Organ Model: Heart
Application: Toxicology
Abstract: Cardiovascular toxicity causes adverse drug reactions and may lead to drug removal from the pharmaceutical market. Cancer therapies can induce life-threatening cardiovascular side effects such as arrhythmias, muscle cell death, or vascular dysfunction. New technologies have enabled cardiotoxic compounds to be identified earlier in drug development. Human induced pluripotent stem cell (hiPSC)-derived cardiomyocytes (CMs) and vascular endothelial cells (ECs) can screen for drug-induced alterations in cardiovascular cell function and survival. However, most existing hiPSC models for cardiovascular drug toxicity utilize two-dimensional, immature cells grown in static culture.
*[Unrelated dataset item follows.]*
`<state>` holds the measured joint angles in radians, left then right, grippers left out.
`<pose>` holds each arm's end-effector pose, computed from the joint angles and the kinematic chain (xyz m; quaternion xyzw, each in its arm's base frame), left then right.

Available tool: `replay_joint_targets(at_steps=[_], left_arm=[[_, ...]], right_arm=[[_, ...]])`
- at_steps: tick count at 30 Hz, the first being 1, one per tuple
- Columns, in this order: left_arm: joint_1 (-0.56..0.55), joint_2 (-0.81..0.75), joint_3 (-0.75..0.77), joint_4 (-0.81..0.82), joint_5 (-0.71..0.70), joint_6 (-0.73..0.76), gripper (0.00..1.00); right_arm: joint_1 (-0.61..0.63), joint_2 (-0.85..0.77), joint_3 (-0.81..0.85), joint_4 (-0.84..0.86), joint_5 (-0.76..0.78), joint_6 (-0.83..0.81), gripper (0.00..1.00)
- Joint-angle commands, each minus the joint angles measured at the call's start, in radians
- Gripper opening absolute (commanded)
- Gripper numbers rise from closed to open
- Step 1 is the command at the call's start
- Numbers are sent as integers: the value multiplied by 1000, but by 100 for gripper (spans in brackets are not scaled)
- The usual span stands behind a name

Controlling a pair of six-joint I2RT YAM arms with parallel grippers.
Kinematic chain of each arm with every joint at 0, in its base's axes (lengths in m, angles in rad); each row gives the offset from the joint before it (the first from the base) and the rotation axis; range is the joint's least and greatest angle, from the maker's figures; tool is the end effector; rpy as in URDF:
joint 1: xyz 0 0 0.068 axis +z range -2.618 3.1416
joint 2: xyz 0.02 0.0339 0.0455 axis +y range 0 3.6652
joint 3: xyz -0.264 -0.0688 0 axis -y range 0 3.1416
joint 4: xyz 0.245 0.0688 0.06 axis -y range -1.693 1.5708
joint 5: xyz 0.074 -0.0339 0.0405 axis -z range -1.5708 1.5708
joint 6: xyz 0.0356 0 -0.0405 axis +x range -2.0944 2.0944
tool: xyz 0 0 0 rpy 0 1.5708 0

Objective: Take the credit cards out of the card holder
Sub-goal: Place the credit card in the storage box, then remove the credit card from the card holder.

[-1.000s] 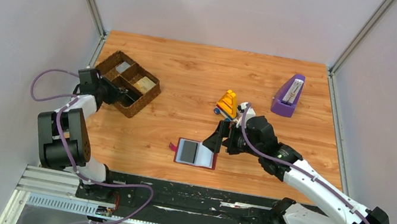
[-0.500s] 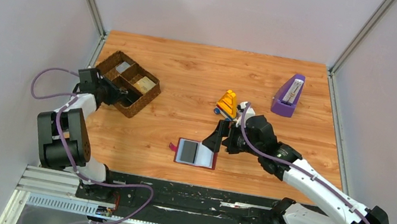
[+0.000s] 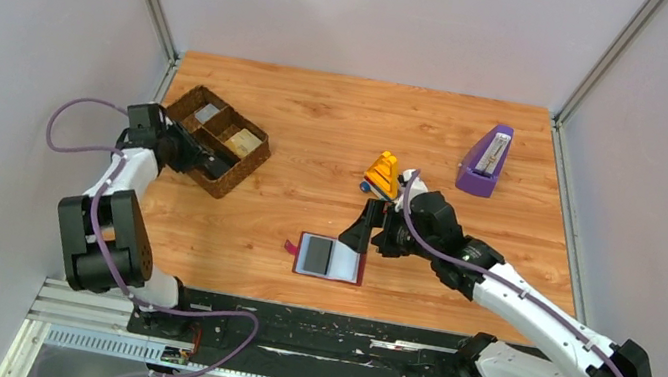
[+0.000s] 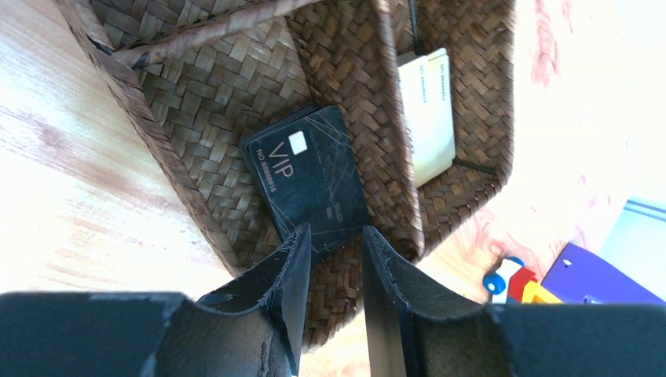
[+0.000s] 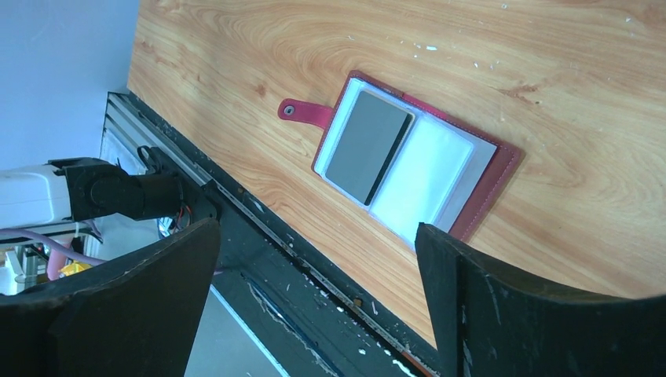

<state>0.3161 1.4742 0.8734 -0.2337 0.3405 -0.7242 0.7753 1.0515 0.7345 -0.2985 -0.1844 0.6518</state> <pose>0.2915 0.0828 0.2076 -0.4041 0.8282 -0.2267 0.3153 0.1593 0.1653 0.2604 -0.0968 0.8800 0.3614 0.2926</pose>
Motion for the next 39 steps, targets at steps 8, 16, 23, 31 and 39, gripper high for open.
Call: replay_joint_targets(at_steps=[8, 16, 23, 31, 39], left_arm=[[-44, -171, 81, -220, 108, 207, 39], [-347, -261, 26, -249, 157, 225, 37], [-544, -321, -121, -106, 246, 139, 30], [-751, -218, -280, 129, 246, 37, 25], [-779, -119, -333, 227, 231, 47, 19]], right_arm=[[0, 54, 35, 18, -4, 137, 87], [25, 122, 2, 97, -8, 179, 52], [43, 202, -4, 164, -2, 208, 36], [50, 340, 19, 207, 5, 203, 33], [52, 468, 55, 249, -27, 194, 29]])
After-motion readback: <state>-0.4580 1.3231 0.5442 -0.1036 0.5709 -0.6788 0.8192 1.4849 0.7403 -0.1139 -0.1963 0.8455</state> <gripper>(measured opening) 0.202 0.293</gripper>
Improved in vitro models to mechanistically interrogate cardiotoxicity would utilize more adult-like, mature hiPSC-derived cells in an integrated system whereby toxic drugs and protective agents can flow between hiPSC-ECs that represent systemic vasculature and hiPSC-CMs that represent heart muscle (myocardium). Such models would be useful for testing the multi-lineage cardiotoxicities of chemotherapeutic drugs such as VEGFR2/PDGFR-inhibiting tyrosine kinase inhibitors (VPTKIs). Here, we develop a multi-lineage, fully-integrated, cardiovascular organ-chip that can enhance hiPSC-EC and hiPSC-CM functional and genetic maturity, model endothelial barrier permeability, and demonstrate long-term functional stability. This microfluidic organ-chip harbors hiPSC-CMs and hiPSC-ECs on separate channels that can be subjected to active fluid flow and rhythmic biomechanical stretch. We demonstrate the utility of this cardiovascular organ-chip as a predictive platform for evaluating multi-lineage VPTKI toxicity. This study may lead to the development of new modalities for the evaluation and prevention of cancer therapy-induced cardiotoxicity.